■ Goal of the exercise ■
Go through the material below and return each line with the string "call" in it.

■ Provided material ■
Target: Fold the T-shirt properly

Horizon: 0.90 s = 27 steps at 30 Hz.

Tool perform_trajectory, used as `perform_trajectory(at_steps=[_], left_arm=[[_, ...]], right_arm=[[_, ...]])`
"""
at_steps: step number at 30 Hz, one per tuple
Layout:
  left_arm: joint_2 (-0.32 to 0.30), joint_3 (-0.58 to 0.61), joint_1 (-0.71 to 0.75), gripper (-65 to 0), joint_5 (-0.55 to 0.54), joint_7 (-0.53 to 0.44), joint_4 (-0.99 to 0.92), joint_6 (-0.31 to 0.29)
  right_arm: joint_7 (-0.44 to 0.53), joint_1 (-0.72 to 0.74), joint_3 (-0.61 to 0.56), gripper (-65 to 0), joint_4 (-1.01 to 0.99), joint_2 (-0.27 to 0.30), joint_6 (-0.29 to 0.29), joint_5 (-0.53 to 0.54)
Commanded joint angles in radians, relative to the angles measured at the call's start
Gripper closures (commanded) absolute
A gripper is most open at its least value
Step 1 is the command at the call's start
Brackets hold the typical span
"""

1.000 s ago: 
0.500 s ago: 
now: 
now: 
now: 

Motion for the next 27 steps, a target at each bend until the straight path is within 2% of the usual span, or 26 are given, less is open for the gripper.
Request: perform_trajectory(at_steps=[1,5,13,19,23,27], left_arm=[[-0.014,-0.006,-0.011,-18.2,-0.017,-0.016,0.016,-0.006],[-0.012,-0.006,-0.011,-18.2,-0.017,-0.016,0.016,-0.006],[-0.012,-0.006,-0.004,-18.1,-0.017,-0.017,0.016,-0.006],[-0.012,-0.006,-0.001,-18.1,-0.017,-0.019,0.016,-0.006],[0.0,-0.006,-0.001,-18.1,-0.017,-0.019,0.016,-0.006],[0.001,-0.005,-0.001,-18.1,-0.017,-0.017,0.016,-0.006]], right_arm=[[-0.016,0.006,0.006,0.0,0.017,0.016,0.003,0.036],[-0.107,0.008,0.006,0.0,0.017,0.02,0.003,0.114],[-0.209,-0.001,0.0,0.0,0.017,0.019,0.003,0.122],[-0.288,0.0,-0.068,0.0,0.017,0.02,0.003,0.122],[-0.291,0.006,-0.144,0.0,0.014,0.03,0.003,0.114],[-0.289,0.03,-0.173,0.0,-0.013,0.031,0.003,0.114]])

■ Your response ■
Commanded joint angles in radians, relative to the angles measured at the call's start
Step 1 is the command at the call's start

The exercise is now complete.